Dalam penelitian ini, kami mengidentifikasi bahwa RDP meningkatkan penyerapan sel 6MP-AuNPs, yang konsisten dengan penelitian sebelumnya. Telah diketahui secara umum bahwa RDP merupakan peptida panjang yang terdiri dari 39 asam amino yang berasal dari glikoprotein virus rabies yang memiliki kemampuan untuk mengangkut makromolekul asing ke dalam sel saraf [15, 16]. Dalam penelitian kami sebelumnya, efisiensi serapan sel nanocluster emas meningkat secara signifikan ketika nanocluster dikonjugasikan dengan RDP [17]. Mekanisme penetrasi RDP ke dalam sel mungkin berhubungan dengan reseptor -aminobutyric acid (GABA) membran sel saraf atau endositosis yang dimediasi reseptor asetilkolin nikotinat [18, 19].
Studi ini juga menyarankan efek sebaliknya dari 6MP-AuNPs-RDP relatif terhadap 6MP bahwa 6MP-AuNPs-RDP mempromosikan proliferasi sel dan pertumbuhan neurit, menunjukkan aktivitas neurofik yang jelas. Mekanisme perbedaan khas 6MP-AuNPs-RDP dan 6MP ini mungkin terkait dengan struktur kimia 6MP (turunan purin dari gugus tiol C6) [20]. Pada permukaan 6MP-AuNPs-RDP, kelompok tiol 6MP terlibat dalam ikatan dengan AuNPs dan dengan demikian diblokir. Oleh karena itu, kelompok purin terpapar pada permukaan partikel. Telah diterima dengan baik bahwa purin memainkan peran penting dalam mendorong pertumbuhan neuron (seperti diferensiasi sel, pembentukan dan ekstensi neurit, sinaptogenesis) melalui jalur pensinyalan purinergik intraseluler [21, 22], termasuk protein kinase yang diaktifkan mitogen/protein yang diatur sinyal ekstraseluler kinase (MAPK/ERK) dan phosphatidylinositol 3-kinase/serine-treonin kinase Akt (PI3K/Akt) jalur (jalur yang sama diinduksi oleh neurotropin dan sitokin) [23]. Oleh karena itu, purin dari 6MP-AuNPs-RDP mungkin berkontribusi terhadap efek proliferasi sel dan pertumbuhan neurit.

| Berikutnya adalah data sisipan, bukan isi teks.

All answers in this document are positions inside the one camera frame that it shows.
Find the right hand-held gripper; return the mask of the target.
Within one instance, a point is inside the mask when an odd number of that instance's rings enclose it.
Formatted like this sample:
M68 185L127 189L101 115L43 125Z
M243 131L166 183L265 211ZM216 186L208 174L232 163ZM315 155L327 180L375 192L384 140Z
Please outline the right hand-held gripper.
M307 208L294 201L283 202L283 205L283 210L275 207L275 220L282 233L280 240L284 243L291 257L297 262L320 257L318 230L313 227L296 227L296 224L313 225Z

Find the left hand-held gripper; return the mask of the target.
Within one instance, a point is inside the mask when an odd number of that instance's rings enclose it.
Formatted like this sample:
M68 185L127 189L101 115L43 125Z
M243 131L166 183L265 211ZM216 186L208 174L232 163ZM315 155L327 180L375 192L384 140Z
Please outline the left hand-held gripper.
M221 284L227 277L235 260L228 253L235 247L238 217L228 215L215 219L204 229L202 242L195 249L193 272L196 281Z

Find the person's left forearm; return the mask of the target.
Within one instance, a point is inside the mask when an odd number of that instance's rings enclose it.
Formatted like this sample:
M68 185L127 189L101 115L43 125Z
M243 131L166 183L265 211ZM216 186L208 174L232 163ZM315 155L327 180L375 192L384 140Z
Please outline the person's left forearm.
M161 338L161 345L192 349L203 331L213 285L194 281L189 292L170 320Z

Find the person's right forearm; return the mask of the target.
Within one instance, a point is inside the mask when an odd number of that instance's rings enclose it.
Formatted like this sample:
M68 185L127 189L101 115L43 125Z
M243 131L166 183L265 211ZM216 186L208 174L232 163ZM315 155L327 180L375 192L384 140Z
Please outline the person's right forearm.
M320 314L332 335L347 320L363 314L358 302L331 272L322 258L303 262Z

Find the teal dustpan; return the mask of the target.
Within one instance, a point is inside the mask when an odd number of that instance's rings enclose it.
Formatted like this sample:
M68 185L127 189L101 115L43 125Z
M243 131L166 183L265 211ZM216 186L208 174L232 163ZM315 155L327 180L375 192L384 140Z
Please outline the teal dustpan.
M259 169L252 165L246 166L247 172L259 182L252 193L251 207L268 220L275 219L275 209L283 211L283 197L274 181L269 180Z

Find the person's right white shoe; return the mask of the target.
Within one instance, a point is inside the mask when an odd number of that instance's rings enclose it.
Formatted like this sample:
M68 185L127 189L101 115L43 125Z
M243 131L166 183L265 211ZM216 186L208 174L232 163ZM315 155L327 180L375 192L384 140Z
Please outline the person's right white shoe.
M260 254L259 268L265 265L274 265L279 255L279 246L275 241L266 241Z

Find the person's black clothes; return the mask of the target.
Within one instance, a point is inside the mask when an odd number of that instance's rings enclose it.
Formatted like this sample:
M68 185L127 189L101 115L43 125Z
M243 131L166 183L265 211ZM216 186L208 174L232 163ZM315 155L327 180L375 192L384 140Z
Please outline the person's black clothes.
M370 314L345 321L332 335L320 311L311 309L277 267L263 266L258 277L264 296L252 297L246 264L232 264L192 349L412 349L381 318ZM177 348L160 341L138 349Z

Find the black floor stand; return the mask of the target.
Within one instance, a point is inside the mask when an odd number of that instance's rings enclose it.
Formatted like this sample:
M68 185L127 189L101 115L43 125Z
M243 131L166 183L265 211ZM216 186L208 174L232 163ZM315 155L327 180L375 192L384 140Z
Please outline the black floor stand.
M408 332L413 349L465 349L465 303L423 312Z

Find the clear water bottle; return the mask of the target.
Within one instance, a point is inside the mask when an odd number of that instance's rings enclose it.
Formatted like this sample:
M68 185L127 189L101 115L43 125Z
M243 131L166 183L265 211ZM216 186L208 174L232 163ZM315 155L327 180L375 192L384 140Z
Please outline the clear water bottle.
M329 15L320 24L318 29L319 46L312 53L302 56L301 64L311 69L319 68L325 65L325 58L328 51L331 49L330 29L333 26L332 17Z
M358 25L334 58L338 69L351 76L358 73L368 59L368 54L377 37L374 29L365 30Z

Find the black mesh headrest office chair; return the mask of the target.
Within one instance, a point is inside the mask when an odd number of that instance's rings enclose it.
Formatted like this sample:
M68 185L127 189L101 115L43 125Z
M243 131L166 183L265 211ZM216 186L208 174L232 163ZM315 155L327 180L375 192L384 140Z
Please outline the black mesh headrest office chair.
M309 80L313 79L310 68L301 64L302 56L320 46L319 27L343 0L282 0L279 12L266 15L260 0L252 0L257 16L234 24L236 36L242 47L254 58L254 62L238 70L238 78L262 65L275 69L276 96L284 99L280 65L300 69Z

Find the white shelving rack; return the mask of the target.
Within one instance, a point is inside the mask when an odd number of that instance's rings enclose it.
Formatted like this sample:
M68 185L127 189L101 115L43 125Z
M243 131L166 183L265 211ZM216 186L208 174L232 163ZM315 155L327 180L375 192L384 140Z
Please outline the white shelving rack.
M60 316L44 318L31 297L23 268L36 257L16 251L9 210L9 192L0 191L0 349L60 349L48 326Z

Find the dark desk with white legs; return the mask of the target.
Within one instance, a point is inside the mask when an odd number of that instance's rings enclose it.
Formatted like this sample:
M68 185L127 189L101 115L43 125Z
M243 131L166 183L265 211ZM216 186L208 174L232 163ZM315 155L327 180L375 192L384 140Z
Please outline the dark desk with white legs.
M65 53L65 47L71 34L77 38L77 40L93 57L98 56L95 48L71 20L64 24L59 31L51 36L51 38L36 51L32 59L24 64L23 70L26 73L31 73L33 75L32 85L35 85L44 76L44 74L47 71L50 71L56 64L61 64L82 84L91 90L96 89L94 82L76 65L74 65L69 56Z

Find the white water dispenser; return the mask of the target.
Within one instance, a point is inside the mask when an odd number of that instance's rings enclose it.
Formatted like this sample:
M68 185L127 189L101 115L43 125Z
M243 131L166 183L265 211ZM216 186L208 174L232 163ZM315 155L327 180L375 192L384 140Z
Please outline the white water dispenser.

Harus ditunjukkan bahwa sel SH-SY5Y menunjukkan toleransi yang sangat baik terhadap 6MP-AuNPs-RDP. Ketika sel-sel yang diperlakukan partikel menerima administrasi partikel berulang atau pemulihan dari penyimpanan beku, bahkan ketika sel-sel tumbuh di permukaan yang dilapisi dengan partikel, mereka masih mempertahankan aktivitas proliferasi, menunjukkan bahwa 6MP-AuNPs-RDP harus memiliki potensi untuk aplikasi.
Kesimpulan
Di sini, kami menyarankan bahwa AuNP yang dimodifikasi dengan 6MP dan RDP dapat secara efektif meningkatkan proliferasi sel dan pertumbuhan neurit. Karena biokompatibilitas dan biosafety nanopartikel yang sangat baik, mereka adalah biomaterial yang menjanjikan yang dapat digunakan sebagai nanomaterial neurofik untuk pertumbuhan neuron.